#### About this exercise:
Copy down the listing below exactly. Do not include pictures.

#### Input data:
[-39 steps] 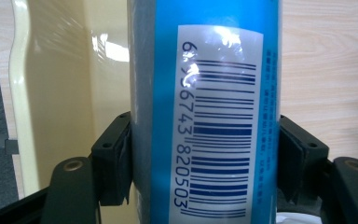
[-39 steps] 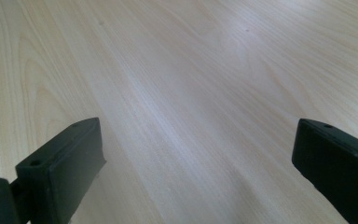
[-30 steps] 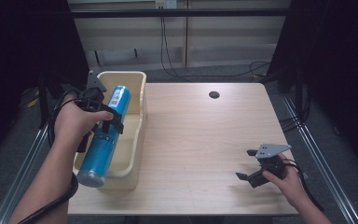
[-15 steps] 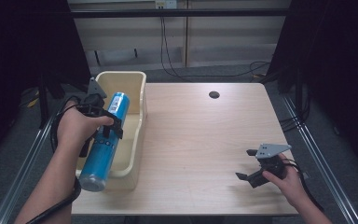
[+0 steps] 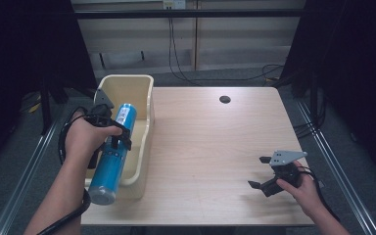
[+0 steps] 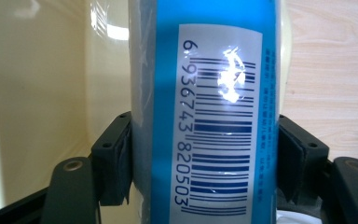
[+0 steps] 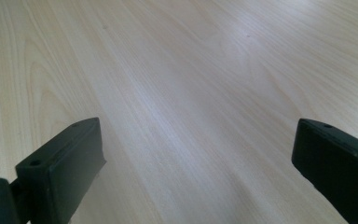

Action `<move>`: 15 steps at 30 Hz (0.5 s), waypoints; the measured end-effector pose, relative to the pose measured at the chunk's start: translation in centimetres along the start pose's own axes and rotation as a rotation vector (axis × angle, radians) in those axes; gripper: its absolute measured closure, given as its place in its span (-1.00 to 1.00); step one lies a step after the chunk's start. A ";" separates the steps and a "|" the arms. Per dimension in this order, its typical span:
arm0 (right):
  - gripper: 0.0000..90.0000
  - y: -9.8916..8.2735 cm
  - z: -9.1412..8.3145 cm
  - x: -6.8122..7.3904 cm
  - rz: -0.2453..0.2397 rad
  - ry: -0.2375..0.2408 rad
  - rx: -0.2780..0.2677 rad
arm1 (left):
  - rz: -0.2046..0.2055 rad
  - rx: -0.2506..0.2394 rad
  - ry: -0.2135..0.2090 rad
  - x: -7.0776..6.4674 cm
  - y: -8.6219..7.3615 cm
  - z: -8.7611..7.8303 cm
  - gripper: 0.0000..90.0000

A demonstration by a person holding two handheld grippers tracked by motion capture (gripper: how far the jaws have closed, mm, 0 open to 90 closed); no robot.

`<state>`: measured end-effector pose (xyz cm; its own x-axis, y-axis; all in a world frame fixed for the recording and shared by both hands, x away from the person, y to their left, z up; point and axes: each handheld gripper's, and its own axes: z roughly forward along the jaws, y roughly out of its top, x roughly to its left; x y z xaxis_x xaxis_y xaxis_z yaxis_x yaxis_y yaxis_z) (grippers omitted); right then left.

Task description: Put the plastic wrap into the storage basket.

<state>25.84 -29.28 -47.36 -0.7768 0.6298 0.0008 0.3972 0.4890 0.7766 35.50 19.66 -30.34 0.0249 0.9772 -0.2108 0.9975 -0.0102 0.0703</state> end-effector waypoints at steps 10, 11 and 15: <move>-0.96 0.0 0.0 0.0 0.004 -0.001 0.003 | -0.026 0.010 -0.025 -0.1 0.2 0.9 -0.29; -0.96 0.0 0.0 0.0 0.004 -0.001 0.002 | -0.027 0.007 -0.021 -0.2 0.2 1.1 -0.29; -0.96 0.0 0.0 -0.1 0.001 0.003 0.000 | -0.023 0.017 -0.025 -0.2 0.3 1.4 -0.29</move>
<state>25.88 -29.31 -47.35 -0.7781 0.6282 0.0037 0.3981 0.4886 0.7764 35.92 19.15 -31.65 0.0032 0.9715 -0.2368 0.9988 0.0086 0.0485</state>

#### Final answer:
[-39 steps] 
[-39 steps] 
[-30 steps] 
[-15 steps] 
[+0 steps] 
[+0 steps] 
[+0 steps] 

Action `<move>`: 15 steps at 30 Hz (0.5 s), waypoints; the measured end-effector pose, relative to the pose measured at the chunk's start: translation in centimetres along the start pose's own axes and rotation as a rotation vector (axis × angle, radians) in those axes; gripper: its absolute measured closure, given as its place in its span (-1.00 to 1.00); step one lies a step after the chunk's start. A ";" separates the steps and a "|" the arms. Per dimension in this order, its typical span:
arm0 (right):
  - gripper: 0.0000..90.0000
  - y: -9.8916..8.2735 cm
  - z: -9.1412..8.3145 cm
  - x: -6.8122..7.3904 cm
  - rz: -0.2453..0.2397 rad
  - ry: -0.2375..0.2408 rad
  - rx: -0.2780..0.2677 rad
arm1 (left):
  - rz: -0.2046..0.2055 rad
  - rx: -0.2506..0.2394 rad
  - ry: -0.2135..0.2090 rad
  - x: -7.0776..6.4674 cm
  - y: -8.6219..7.3615 cm
  - z: -8.7611..7.8303 cm
  - gripper: 0.0000..90.0000

A demonstration by a person holding two handheld grippers tracked by motion capture (gripper: how far the jaws have closed, mm, 0 open to 90 closed); no robot.

`<state>`: measured end-effector pose (xyz cm; its own x-axis, y-axis; all in a world frame fixed for the recording and shared by both hands, x away from the person, y to their left, z up; point and axes: each handheld gripper's, and its own axes: z roughly forward along the jaws, y roughly out of its top, x roughly to its left; x y z xaxis_x xaxis_y xaxis_z yaxis_x yaxis_y yaxis_z) (grippers omitted); right then left.

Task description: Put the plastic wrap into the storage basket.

<state>25.84 -29.28 -47.36 -0.7768 0.6298 0.0008 0.3972 0.4890 0.7766 35.50 19.66 -30.34 0.0249 0.9772 -0.2108 0.9975 -0.0102 0.0703</state> end-effector waypoints at steps 10, 11 and 15: <move>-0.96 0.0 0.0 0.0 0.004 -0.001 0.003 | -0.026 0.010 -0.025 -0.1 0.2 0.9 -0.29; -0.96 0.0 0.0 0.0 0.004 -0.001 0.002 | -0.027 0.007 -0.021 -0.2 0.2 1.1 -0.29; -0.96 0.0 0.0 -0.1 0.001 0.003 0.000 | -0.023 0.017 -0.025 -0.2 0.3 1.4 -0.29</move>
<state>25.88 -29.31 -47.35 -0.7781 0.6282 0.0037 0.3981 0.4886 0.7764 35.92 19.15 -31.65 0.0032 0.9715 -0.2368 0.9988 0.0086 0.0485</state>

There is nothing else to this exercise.